### Assigned task:
Locate all lines in the data below that hold "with" and show them.
——
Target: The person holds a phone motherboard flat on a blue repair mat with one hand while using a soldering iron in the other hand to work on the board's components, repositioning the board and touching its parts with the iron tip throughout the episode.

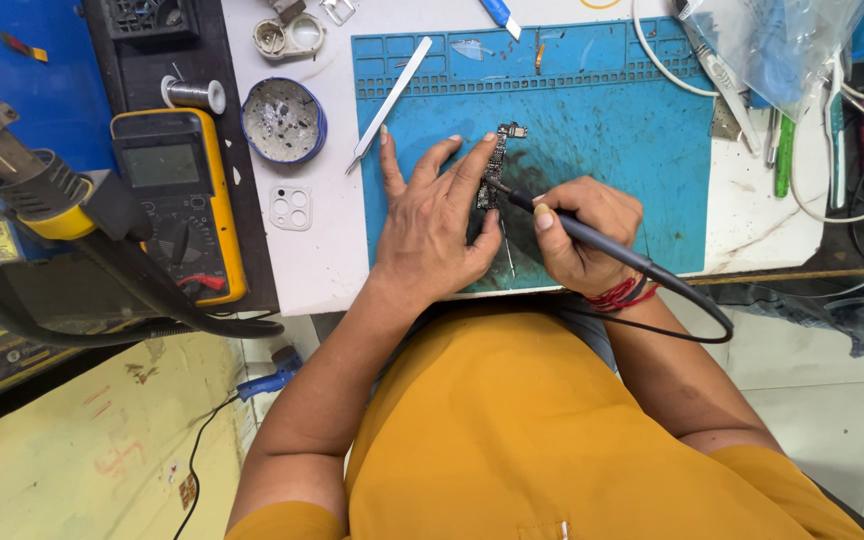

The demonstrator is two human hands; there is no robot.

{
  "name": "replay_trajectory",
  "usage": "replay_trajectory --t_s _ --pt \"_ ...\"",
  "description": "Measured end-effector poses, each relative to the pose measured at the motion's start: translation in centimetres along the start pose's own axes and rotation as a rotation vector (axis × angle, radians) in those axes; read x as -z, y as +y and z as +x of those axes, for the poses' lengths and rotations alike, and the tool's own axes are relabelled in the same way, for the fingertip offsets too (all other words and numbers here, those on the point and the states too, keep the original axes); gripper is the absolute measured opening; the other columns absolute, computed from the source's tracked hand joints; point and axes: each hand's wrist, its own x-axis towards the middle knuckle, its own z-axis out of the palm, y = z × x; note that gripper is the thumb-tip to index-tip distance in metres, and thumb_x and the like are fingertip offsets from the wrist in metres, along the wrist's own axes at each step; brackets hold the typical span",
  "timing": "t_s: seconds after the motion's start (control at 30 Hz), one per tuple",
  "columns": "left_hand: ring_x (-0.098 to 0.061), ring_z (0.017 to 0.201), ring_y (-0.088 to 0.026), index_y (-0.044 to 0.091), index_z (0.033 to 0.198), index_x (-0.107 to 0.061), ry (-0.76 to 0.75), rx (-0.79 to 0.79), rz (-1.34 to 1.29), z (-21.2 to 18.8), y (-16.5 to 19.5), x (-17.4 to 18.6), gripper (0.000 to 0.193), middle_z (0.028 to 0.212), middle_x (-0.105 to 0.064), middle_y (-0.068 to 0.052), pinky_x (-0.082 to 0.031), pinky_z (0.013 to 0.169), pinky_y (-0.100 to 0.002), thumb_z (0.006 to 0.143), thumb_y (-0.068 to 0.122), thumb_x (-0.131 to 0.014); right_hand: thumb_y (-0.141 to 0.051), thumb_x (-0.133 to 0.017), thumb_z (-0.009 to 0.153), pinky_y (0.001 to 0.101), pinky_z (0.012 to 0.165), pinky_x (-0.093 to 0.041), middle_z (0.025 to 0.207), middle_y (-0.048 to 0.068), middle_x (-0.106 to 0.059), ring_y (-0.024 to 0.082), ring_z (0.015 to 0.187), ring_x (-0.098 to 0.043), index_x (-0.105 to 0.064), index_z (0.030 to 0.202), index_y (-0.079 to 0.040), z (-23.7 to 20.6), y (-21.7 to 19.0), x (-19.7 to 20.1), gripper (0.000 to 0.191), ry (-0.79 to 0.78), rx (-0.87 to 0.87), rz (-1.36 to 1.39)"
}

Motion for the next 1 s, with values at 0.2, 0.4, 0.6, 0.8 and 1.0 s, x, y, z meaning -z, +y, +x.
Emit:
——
### Solution for this exercise:
Target: The person holds a phone motherboard flat on a blue repair mat with one hand while using a soldering iron in the other hand to work on the board's components, repositioning the board and touching its parts with the iron tip throughout the episode.
Motion for the next 1 s, with values at 0.2, 0.4, 0.6, 0.8 and 1.0 s, x, y, z meaning -z, +y, +x.

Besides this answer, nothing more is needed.